De Morgan’s and (un)Pythonic code


The term “Pythonic” is a subjective and ambiguous one. There are plenty of sites on the internet that try to explain what it means. Some of the better sties will even tell you why one way of doing something is better than another. I am adding my scrollingtext to the latter list.
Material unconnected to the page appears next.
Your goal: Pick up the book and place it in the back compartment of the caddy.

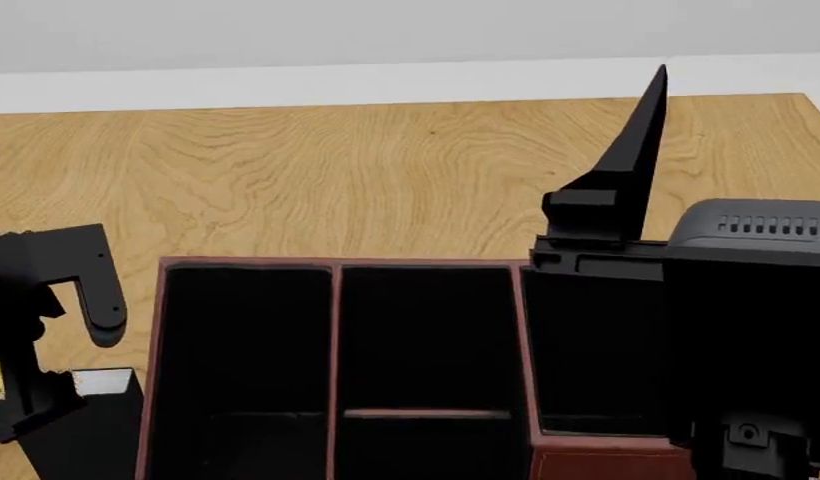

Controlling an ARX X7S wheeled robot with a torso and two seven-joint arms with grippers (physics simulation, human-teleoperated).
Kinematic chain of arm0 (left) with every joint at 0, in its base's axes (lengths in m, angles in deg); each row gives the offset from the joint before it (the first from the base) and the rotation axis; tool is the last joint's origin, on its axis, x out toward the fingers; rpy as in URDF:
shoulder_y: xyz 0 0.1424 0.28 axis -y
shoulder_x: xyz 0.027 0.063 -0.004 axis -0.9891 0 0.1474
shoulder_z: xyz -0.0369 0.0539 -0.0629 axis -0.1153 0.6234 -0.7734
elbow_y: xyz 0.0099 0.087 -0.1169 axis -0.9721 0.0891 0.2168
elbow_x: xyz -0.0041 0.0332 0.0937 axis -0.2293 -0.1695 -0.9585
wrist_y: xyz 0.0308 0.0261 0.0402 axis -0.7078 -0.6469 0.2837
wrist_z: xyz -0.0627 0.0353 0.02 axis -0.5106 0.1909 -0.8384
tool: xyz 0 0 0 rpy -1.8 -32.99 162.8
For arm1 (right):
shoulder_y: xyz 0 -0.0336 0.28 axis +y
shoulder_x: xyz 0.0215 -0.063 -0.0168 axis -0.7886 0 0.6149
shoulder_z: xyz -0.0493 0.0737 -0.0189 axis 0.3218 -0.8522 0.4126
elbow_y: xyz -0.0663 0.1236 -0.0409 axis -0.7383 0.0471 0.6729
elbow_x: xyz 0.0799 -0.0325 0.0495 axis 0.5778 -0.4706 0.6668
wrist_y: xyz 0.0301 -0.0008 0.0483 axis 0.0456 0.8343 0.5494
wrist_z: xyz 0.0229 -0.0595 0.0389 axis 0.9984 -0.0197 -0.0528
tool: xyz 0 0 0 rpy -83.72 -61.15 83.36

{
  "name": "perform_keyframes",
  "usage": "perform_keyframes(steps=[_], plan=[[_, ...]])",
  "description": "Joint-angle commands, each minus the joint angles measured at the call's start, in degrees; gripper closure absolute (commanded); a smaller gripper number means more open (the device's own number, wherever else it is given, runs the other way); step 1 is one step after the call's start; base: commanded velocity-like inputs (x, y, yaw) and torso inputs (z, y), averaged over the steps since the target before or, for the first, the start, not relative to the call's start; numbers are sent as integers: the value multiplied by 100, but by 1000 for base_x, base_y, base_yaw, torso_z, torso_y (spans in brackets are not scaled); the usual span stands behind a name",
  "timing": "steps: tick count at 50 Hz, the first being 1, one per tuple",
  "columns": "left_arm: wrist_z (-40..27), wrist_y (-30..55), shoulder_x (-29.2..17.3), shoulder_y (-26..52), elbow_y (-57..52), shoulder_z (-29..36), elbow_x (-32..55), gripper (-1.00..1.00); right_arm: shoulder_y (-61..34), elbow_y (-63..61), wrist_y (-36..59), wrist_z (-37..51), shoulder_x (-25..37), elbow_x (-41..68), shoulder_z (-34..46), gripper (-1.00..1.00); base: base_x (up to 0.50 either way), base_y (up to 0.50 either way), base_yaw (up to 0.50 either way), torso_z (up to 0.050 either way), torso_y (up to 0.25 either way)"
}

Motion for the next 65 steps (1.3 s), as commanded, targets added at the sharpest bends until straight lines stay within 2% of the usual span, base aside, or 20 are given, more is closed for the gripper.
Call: perform_keyframes(steps=[1,36,65], plan=[[-44,-146,13,-123,4,41,-4,-100,83,128,-163,-29,52,-122,79,-100,0,0,0,0,0],[-495,-440,-68,-631,5,27,-2,-100,-435,250,366,6,-184,-210,628,-100,0,0,0,0,0],[-726,-299,-202,-843,5,65,14,-100,-602,717,280,-151,-308,-372,1053,-100,0,0,0,0,0]])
I believe that one of the key requirements for writing pythonic code is readability, as briefly mentioned in “The Zen of Python” by Tim Peters. I also believe that this little poem (I use that term loosely here) gives some pretty good hints on how to write pythonic code. (This is for more of the thought process outside the general coding style stuff defined in PEP-8). Here is the Zen of Python:

“Beautiful is better than ugly.
Explicit is better than implicit.
Simple is better than complex.
Complex is better than complicated.
Flat is better than nested.
Sparse is better than dense.
Readability counts.
Special cases aren't special enough to break the rules.
Although practicality beats purity.
Errors should never pass silently.
Unless explicitly silenced.
In the face of ambiguity, refuse the temptation to guess.
There should be one-- and preferably only one --obvious way to do it.
Although that way may not be obvious at first unless you're Dutch.
Now is better than never.
Although never is often better than *right* now.
If the implementation is hard to explain, it's a bad idea.
If the implementation is easy to explain, it may be a good idea.
Namespaces are one honking great idea -- let's do more of those!”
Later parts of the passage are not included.